**BRIEF**
Scan the data. Collect each line that contains the word "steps".

**DATA BLOCK**
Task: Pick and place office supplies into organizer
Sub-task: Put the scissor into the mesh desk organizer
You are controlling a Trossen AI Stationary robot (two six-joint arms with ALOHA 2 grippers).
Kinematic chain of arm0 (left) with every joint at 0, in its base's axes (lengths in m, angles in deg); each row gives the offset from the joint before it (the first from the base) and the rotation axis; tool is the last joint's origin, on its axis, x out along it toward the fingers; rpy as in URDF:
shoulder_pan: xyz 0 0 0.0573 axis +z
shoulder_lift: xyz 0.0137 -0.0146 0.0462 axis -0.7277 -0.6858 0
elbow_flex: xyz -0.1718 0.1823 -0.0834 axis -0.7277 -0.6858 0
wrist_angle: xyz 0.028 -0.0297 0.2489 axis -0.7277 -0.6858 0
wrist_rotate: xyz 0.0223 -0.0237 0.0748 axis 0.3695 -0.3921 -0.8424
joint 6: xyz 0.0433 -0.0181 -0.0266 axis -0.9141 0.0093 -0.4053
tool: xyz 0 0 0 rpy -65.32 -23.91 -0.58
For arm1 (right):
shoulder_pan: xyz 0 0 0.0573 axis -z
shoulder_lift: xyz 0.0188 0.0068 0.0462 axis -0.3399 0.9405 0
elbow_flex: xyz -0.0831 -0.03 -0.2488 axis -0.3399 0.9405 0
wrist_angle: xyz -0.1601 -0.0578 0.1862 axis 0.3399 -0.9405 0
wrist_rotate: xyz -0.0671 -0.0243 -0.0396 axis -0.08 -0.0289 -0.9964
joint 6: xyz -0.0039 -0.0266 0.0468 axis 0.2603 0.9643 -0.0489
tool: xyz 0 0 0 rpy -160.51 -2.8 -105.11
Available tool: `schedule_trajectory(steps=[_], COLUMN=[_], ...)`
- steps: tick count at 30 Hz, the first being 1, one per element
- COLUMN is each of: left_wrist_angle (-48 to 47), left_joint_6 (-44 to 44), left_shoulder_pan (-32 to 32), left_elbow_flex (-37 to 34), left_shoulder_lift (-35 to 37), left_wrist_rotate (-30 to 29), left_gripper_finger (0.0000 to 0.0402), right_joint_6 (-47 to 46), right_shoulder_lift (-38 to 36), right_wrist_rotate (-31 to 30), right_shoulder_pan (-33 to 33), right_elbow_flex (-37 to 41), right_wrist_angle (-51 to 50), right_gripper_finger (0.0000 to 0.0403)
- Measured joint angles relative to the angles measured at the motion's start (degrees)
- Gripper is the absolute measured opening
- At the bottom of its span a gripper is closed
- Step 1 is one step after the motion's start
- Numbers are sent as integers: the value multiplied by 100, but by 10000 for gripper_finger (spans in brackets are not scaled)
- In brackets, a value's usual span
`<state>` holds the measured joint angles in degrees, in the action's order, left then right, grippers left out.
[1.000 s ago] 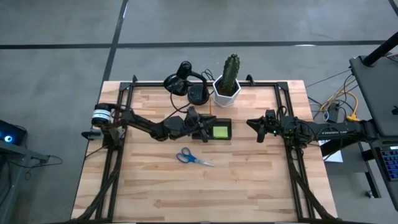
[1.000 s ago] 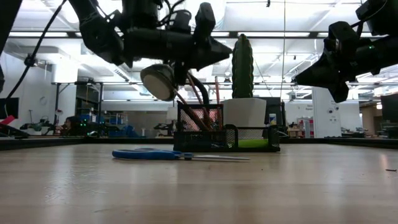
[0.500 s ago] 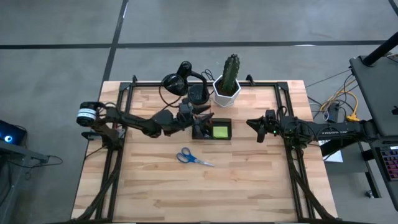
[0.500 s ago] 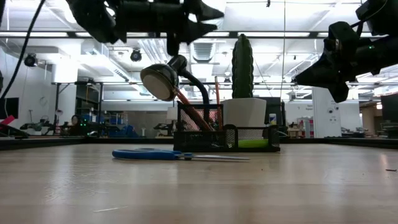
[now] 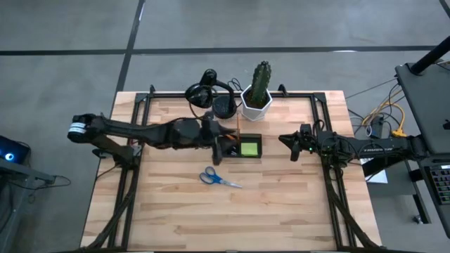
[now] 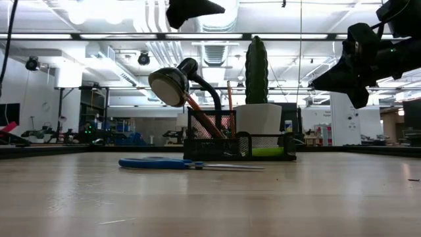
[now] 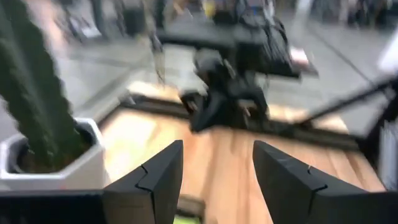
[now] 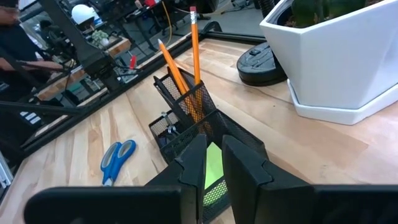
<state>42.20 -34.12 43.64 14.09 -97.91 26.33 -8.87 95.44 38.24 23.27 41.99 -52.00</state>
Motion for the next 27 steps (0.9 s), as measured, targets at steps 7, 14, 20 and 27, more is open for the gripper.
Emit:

**RESULT OF THIS EXERCISE**
Available tool: `schedule_trajectory(steps=[_], COLUMN=[_], ...)`
- steps: tick count at 30 Hz, the first being 1, one per element
Motion for the next 27 steps (0.9 s), as measured, targets at steps 7, 14, 20 and 27, more is open for the gripper.

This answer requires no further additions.